Kamila Tyabji (14 February 1918 – 17 May 2004) was an Indian philanthropist and lawyer. As a lawyer, Tyabji was renowned for being London's only woman barrister and the first to argue a case before the Privy Council.

== Early life and education ==
Kamila Faiz Badruddin Tyabji was born in Bombay, a member of the prominent Muslim Tyabji family of that city. Her father was Faiz Badruddin Tyabji, a judge, and her mother Salima was a member of the Bombay Legislative Assembly. Her grandfather was Badruddin Tyabji (1844-1906), third president of the Indian National Congress. Her brother was Badruddin Tyabji, Laila Tyabji is her niece, and Zafar Futehally was her first cousin.

Tyabji attended St. Xavier's College in Bombay, and St Hugh's College, Oxford; at the latter school, she was a classmate of Indira Gandhi's. She was one of the earliest Muslim women to study at Oxford, arriving in 1937, only two years younger than Velia Abdel-Huda, who is credited as first.

== Career ==
Tyabji wore "brilliant silken saris" while she practiced insurance law in London for 25 years, and hosted a BBC television program, Asian Club, with Shakuntala Shrinagesh, between 1953 and 1956. In 1960 she was founder and first chair of the Women's Indian Association of the United Kingdom.

After returning to India in the mid-1960s, Tyabji founded a charity, the Women's India Trust (WIT) in 1968, to improve women's economic independence by supporting home-based work including sewing, embroidery, and cookery.

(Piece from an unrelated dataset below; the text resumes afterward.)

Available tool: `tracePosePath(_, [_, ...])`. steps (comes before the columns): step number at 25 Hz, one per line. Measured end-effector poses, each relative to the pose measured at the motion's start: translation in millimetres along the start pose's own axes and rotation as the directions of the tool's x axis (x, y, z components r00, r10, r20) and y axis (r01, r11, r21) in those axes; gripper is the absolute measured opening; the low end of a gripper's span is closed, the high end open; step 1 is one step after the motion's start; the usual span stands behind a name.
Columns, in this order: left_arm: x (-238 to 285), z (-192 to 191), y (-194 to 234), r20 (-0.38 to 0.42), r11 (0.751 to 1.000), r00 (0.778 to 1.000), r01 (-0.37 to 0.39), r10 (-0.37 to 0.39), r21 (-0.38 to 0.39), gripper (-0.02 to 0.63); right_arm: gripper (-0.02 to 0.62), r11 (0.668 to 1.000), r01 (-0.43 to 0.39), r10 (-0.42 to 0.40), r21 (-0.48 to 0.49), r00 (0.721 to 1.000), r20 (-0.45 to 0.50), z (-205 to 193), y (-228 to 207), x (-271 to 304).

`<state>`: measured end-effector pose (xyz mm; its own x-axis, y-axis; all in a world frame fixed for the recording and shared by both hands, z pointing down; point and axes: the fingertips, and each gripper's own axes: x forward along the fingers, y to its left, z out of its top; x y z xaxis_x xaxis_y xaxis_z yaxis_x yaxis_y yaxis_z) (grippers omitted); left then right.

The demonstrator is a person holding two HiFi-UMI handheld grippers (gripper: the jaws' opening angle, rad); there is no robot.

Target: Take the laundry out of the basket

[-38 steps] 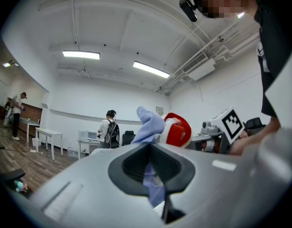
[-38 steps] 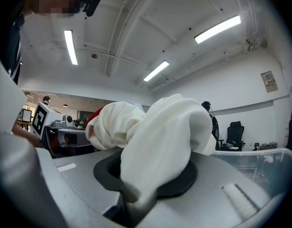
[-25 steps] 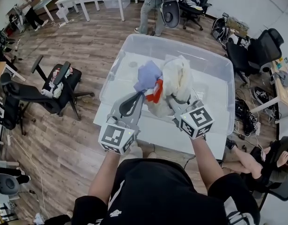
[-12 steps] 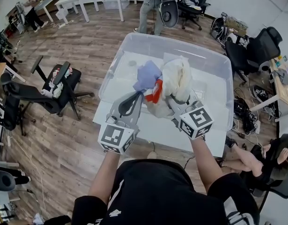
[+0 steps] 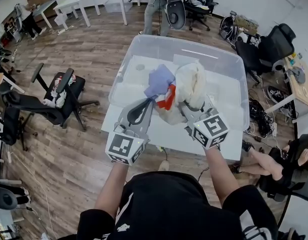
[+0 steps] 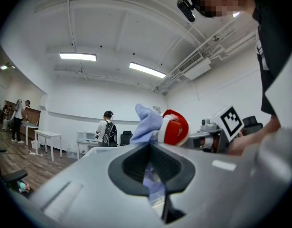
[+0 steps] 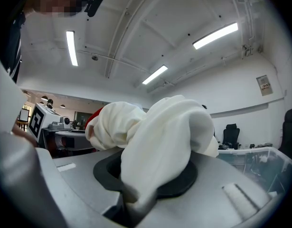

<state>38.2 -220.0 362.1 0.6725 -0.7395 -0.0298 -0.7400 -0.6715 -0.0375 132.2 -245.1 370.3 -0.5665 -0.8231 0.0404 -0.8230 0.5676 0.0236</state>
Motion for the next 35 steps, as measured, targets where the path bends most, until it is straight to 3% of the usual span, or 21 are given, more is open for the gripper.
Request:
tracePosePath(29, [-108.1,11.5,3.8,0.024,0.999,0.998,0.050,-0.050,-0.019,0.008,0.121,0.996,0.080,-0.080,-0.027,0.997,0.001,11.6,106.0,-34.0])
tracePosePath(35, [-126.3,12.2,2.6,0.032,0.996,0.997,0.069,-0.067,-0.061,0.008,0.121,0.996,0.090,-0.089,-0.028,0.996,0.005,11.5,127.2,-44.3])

She began the Kamila Trust in the UK, to support the work of the WIT and open a London shop, Kashi, to sell WIT goods.

Tyabji wrote Limited Interests in Muhammadan Law (1949), "Education and Life: Some Rethinking for Commonwealth Women" (1966), and "Polygamy, Unilateral Divorce, and Mahr in Muslim Law as Interpreted in India". She was India's representative on the United Nations Commission on the Status of Women.

== Personal life and legacy ==
Tyabji died in Mumbai in 2004, aged 86 years. WIT continues working for women's economic independence, and runs a nursing home and teacher training school in addition to its original activities. The Kamila Tyabji WIT Centre in Panvel was named in her honour. In 2014, she was posthumously awarded the KarmaVeer Puraskaar, for her lifetime achievements.